Liu, Stephen V; Frohn, Claas; Minasi, Lori; Fernamberg, Kristie; Klink, Andrew J; Gajra, Ajeet; Savill, Kristin M Zimmerman; Jonna, Sushma.
Afiliação
  • Liu SV; Georgetown University, Washington, DC 20007, USA. Electronic address: Stephen.V.Liu@gunet.georgetown.edu.
  • Frohn C; Boehringer Ingelheim International GmbH, Ingelheim am Rhein, Germany.
  • Minasi L; Boehringer Ingelheim Pharmaceuticals Inc., Ridgefield, CT 06877, USA.
  • Fernamberg K; Boehringer Ingelheim Pharmaceuticals Inc., Ridgefield, CT 06877, USA.
  • Klink AJ; Real-world Evidence and Insights, Cardinal Health Specialty Solutions, Dublin, OH, USA.
  • Gajra A; Real-world Evidence and Insights, Cardinal Health Specialty Solutions, Dublin, OH, USA; Hematology Oncology Associates of CNY, East Syracuse, NY 13057, USA.
  • Savill KMZ; Real-world Evidence and Insights, Cardinal Health Specialty Solutions, Dublin, OH, USA.
  • Jonna S; Durham Veterans Affairs Hospital, Durham, NC 27705, USA.
Lung Cancer ; 188: 107469, 2024 02.
Article em En | MEDLINE | ID: mdl-38219288
ABSTRACT

OBJECTIVES:

Neuregulin-1 (NRG1) fusions may drive oncogenesis via constitutive activation of ErbB signaling. Hence, NRG1 fusion-driven tumors may be susceptible to ErbB-targeted therapy. Afatinib (irreversible pan-ErbB inhibitor) has demonstrated activity in individual patients with NRG1 fusion-positive solid tumors. This study collected real-world data on demographics, clinical characteristics, and clinical outcomes in this patient population. MATERIALS AND

METHODS:

In this retrospective, multicenter, non-comparative cohort study, physicians in the US-based Cardinal Health Oncology Provider Extended Network collected data from medical records of patients with NRG1 fusion-positive solid tumors who received afatinib (afatinib cohort) or other systemic therapies (non-afatinib cohort) in any therapy line. Objectives included demographics, clinical characteristics, and outcomes (overall response rate [ORR], progression-free survival [PFS], and overall survival [OS]).

RESULTS:

Patients (N = 110) with a variety of solid tumor types were included; 72 received afatinib, 38 other therapies. In the afatinib cohort, 70.8 % of patients received afatinib as second-line treatment and Eastern Cooperative Oncology Group performance status (ECOG PS) was 2-4 in 69.4 % at baseline.
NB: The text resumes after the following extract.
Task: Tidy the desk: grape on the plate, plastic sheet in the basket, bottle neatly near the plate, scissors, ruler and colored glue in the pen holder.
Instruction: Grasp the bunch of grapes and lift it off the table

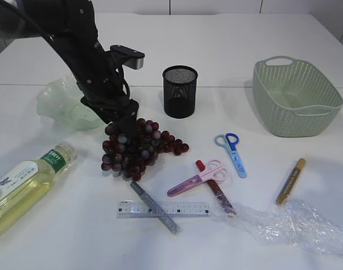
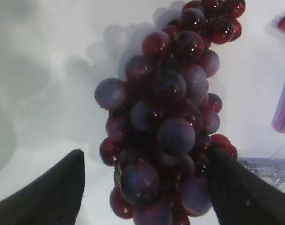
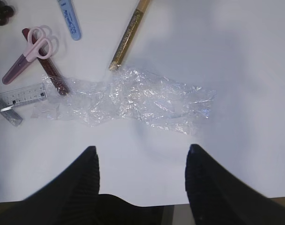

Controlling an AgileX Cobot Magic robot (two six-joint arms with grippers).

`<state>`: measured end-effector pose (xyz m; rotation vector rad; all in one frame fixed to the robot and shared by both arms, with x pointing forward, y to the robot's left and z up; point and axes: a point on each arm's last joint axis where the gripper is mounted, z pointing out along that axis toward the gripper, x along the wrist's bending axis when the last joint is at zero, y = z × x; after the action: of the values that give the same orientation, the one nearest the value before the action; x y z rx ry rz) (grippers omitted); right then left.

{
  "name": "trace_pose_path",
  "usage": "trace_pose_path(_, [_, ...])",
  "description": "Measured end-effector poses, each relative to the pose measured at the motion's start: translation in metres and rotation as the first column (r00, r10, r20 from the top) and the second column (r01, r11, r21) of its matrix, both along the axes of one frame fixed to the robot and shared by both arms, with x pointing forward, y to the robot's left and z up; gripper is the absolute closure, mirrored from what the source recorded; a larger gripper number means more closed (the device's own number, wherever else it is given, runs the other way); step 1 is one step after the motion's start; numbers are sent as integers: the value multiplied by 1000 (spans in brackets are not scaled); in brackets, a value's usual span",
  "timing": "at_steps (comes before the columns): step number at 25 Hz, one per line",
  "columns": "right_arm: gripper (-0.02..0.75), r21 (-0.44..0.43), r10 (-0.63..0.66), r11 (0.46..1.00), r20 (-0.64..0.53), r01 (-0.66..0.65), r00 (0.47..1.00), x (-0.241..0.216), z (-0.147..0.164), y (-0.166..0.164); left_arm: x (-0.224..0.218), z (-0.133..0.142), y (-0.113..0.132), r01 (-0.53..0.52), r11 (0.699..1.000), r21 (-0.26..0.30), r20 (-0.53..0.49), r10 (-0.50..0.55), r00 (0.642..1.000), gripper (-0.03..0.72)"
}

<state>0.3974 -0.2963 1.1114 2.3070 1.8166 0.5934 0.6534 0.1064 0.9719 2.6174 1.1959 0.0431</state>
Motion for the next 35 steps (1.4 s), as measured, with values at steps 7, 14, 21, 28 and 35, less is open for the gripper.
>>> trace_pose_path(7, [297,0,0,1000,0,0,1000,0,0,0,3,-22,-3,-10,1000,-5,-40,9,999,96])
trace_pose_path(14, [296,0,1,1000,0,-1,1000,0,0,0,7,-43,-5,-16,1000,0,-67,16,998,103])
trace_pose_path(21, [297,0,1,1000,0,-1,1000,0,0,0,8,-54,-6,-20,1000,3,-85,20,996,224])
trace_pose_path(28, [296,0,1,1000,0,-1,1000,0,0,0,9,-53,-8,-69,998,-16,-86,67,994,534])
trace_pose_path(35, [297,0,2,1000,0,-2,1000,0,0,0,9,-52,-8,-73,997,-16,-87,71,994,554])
In the non-afatinib cohort, 94.7 % of patients received systemic therapy as first-line treatment and ECOG PS was 2-4 in 31.6 % at baseline. In the afatinib cohort, ORR was 37.5 % overall (43.8 % when received as first-line therapy); median PFS and OS were 5.5 and 7.2 months, respectively. In the non-afatinib cohort, ORR was 76.3 %; median PFS and OS were 12.9 and 22.6 months, respectively.

CONCLUSION:

This study provides real-world data on the characteristics of patients with NRG1 fusion-positive solid tumors treated with afatinib or other therapies; durable responses were observed in both groups. However, there were imbalances between the cohorts, and the study was not designed to compare outcomes. Further prospective/retrospective trials are required.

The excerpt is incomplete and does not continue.